Introduction: The landscape of Medicare reimbursement for lateral skull base and neurotologic procedures is currently unclear. Understanding the financial health of this niche field is imperative in ensuring consistent and adequate patient care going forward. The purpose of this study is to comprehensively characterize and evaluate reimbursement trends for lateral skull base and neurotologic procedures between the years of 2000 and 2024.
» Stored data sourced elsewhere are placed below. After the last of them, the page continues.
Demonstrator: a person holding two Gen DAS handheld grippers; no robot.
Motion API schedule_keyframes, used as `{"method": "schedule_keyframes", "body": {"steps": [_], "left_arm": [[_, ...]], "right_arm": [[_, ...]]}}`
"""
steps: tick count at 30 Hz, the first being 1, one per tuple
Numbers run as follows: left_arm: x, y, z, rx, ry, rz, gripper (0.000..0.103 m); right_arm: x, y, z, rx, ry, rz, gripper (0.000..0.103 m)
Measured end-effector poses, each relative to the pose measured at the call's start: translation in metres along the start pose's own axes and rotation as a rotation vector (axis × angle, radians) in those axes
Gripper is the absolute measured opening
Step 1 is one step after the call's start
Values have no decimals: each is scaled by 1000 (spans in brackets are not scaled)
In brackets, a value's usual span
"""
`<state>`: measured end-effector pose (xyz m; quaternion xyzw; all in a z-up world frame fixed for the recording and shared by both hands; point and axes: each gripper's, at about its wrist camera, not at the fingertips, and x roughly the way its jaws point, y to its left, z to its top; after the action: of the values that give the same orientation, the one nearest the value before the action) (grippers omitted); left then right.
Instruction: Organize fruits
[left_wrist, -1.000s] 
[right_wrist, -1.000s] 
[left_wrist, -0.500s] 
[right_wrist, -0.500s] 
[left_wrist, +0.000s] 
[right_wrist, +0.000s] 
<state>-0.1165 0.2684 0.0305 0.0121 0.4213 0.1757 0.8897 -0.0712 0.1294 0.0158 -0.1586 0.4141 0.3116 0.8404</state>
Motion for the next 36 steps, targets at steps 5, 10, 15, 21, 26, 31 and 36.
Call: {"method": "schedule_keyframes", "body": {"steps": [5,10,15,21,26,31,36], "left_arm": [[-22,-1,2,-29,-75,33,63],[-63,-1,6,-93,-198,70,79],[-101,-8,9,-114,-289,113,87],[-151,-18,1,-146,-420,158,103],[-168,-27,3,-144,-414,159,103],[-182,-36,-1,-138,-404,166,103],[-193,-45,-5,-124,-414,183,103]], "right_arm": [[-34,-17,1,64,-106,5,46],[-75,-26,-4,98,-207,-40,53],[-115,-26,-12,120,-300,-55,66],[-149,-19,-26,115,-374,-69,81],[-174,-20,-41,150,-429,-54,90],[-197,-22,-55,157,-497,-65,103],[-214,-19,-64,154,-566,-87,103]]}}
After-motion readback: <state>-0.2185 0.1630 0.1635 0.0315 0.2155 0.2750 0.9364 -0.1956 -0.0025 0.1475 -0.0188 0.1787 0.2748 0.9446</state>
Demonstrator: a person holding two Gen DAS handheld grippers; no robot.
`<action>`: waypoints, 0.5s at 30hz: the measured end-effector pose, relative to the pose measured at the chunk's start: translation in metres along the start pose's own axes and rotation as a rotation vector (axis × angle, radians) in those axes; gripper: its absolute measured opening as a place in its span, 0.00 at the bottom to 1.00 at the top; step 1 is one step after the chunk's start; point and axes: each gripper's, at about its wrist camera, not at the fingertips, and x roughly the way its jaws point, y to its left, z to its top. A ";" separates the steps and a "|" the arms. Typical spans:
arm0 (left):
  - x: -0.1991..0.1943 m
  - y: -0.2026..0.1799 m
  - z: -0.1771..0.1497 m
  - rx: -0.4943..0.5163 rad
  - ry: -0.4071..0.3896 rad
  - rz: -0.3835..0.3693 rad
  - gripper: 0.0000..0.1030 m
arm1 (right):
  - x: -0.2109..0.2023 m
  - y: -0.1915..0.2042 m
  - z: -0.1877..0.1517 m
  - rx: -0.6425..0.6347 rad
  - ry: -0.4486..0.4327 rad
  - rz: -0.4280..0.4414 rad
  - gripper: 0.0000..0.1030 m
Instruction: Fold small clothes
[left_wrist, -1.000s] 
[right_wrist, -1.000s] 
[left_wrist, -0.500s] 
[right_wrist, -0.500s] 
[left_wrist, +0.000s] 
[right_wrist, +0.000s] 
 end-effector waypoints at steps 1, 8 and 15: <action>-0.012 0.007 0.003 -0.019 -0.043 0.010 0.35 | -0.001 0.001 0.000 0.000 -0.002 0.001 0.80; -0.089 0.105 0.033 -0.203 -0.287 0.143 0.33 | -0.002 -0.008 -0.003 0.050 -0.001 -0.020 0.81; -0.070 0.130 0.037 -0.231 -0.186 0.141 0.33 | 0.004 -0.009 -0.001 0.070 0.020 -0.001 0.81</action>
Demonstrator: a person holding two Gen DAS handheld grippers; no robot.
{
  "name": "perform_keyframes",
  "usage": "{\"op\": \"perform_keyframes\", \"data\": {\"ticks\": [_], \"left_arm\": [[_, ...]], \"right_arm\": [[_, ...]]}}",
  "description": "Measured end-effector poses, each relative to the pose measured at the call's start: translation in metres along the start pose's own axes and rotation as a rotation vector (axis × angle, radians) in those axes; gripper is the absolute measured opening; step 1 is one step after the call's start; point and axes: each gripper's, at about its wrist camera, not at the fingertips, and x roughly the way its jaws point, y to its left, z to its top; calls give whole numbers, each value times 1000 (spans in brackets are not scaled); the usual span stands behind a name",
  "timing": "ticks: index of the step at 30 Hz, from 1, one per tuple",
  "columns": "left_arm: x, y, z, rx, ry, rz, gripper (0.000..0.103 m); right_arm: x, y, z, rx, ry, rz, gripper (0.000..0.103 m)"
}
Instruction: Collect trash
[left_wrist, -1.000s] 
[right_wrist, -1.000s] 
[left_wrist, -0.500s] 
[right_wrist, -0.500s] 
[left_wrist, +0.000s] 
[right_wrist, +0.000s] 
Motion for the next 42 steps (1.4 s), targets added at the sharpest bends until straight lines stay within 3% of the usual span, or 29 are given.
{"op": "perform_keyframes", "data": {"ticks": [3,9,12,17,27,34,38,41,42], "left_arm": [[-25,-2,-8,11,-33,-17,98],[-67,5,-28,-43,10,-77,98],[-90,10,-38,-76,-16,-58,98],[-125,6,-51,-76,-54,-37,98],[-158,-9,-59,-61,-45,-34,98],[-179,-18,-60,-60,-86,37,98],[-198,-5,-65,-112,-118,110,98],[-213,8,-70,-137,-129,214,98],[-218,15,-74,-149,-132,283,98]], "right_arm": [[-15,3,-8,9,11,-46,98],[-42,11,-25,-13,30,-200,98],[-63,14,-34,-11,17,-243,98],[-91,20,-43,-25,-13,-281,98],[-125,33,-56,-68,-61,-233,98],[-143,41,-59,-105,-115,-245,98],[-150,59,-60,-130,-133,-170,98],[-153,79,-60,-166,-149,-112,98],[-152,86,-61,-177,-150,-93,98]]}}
Methods: The publicly available physician fee scheduling Look-Up Tool from the Centers for Medicare and Medicaid Services (CMS) was utilized to gather Medicare reimbursement rates for lateral skull base and neurotologic procedures by Current Procedural Terminology (CPT) code between 2000 and 2024. Reimbursement rates were then adjusted for inflation to 2024. Trend analyses were performed including overall-adjusted and yearly adjusted percent changes for each code.

Results: Medicare reimbursement rates for 35 distinct lateral skull base and neurotologic CPT codes were evaluated between 2000 and 2024. All codes experienced a decline in reimbursement rate after adjusting for inflation. While the average unadjusted reimbursement rate for all CPT codes increased by 12.4%, the average adjusted reimbursement rate decreased by 38.5%. CPT codes with the largest overall decline were 62100 (repair of CSF leak by middle cranial fossa, -46.7%), 69910 (transmastoid labyrinthectomy, -46.0%), and 61526 (translabyrinthine resection of posterior fossa tumor, -45.9%). The least overall decline was observed for code 62120 (repair of encephalocele by middle fossa, -27.0%). The average yearly adjusted change for all codes was -1.6% overall, though recent years demonstrated a larger magnitude in negative change compared to earlier years.

Conclusion: This is the first study to closely investigate Medicare reimbursement trends for lateral skull base and neurotologic procedures. A concerning and persistent decline in reimbursement rates across all specified procedures is seen when accounting for inflation between 2000 and 2024. Moreover, this downtrend appears to accelerate in the latest years. Recognizing these patterns is paramount in advocating for and ensuring the development of adequate reimbursement policies surrounding lateral skull base and neurotologic procedures.